AIM OF THE EXERCISE: Using the listing below, report each line holding the string "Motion".

GIVEN MATERIAL:
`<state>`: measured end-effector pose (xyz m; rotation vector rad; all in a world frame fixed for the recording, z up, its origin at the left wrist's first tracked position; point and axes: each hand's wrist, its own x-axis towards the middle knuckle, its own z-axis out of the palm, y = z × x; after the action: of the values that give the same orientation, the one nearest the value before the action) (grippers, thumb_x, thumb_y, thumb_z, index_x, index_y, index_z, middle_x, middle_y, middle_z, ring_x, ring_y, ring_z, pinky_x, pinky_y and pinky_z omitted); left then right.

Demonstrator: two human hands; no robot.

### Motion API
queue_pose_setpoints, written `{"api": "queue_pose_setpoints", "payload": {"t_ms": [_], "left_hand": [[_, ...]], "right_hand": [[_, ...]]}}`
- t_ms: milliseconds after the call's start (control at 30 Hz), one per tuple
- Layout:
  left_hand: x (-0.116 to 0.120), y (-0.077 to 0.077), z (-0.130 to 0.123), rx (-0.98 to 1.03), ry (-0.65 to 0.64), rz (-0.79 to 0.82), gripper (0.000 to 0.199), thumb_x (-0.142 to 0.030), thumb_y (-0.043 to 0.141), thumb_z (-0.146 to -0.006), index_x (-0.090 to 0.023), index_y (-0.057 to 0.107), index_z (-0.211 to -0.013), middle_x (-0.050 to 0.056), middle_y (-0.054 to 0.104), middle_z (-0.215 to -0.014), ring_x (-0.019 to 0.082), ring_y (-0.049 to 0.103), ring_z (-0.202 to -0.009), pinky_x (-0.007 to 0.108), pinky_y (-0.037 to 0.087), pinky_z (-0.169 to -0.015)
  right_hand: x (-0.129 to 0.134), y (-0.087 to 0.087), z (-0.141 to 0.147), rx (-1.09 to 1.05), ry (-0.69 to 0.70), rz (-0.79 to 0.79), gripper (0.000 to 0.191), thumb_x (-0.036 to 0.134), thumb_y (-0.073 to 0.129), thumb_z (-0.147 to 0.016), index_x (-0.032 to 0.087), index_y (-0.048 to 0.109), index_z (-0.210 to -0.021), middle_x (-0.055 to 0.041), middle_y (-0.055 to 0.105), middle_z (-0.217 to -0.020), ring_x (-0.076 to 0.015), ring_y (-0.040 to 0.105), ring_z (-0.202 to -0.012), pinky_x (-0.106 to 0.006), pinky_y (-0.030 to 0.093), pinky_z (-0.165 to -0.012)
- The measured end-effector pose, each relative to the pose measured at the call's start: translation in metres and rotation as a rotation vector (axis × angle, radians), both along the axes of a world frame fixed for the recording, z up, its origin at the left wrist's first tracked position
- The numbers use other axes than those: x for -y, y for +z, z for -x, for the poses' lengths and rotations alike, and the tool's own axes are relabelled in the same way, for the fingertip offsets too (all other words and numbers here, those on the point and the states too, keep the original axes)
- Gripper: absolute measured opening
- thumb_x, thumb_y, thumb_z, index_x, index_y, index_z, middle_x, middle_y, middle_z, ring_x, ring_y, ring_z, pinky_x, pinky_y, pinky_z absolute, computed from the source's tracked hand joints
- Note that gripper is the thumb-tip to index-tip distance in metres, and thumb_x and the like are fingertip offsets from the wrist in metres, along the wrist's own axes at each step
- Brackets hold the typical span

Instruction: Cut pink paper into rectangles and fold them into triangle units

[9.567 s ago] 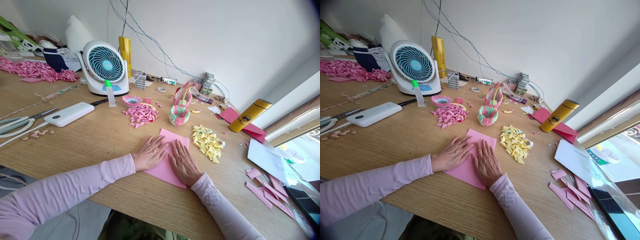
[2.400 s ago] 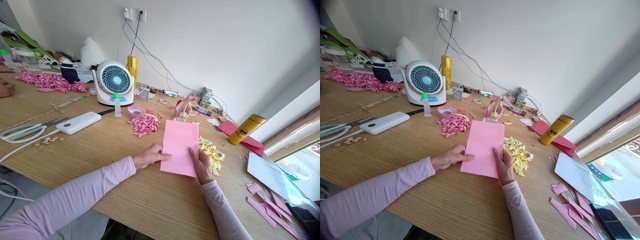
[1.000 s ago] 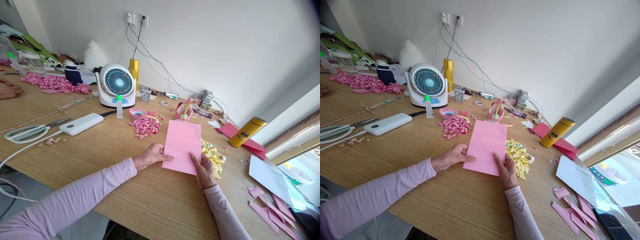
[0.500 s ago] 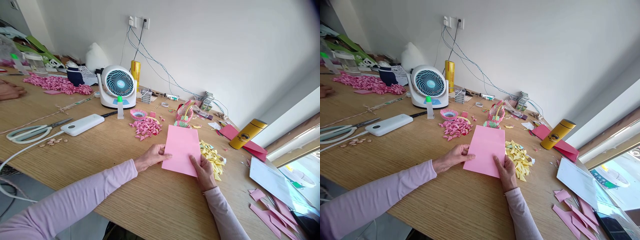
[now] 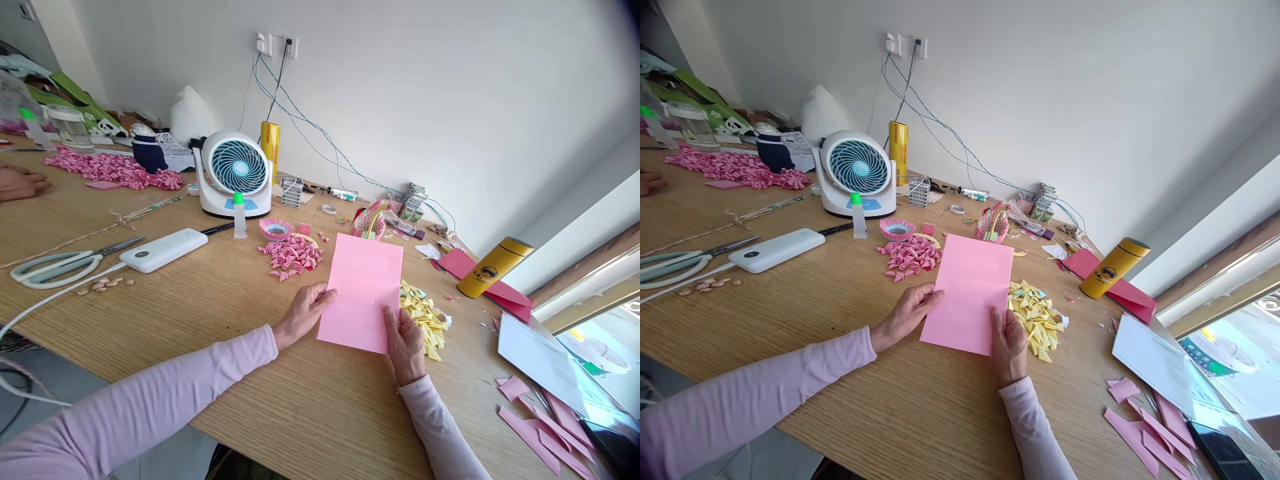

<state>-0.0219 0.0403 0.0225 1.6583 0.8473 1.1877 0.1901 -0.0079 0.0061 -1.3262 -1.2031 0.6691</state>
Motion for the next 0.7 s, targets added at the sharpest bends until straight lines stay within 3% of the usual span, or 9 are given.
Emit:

ANSWER SECTION:
### Motion API
Motion for the next 0.7 s, targets added at the sharpest bends until straight lines stay within 3% of the usual span, or 9 are given.

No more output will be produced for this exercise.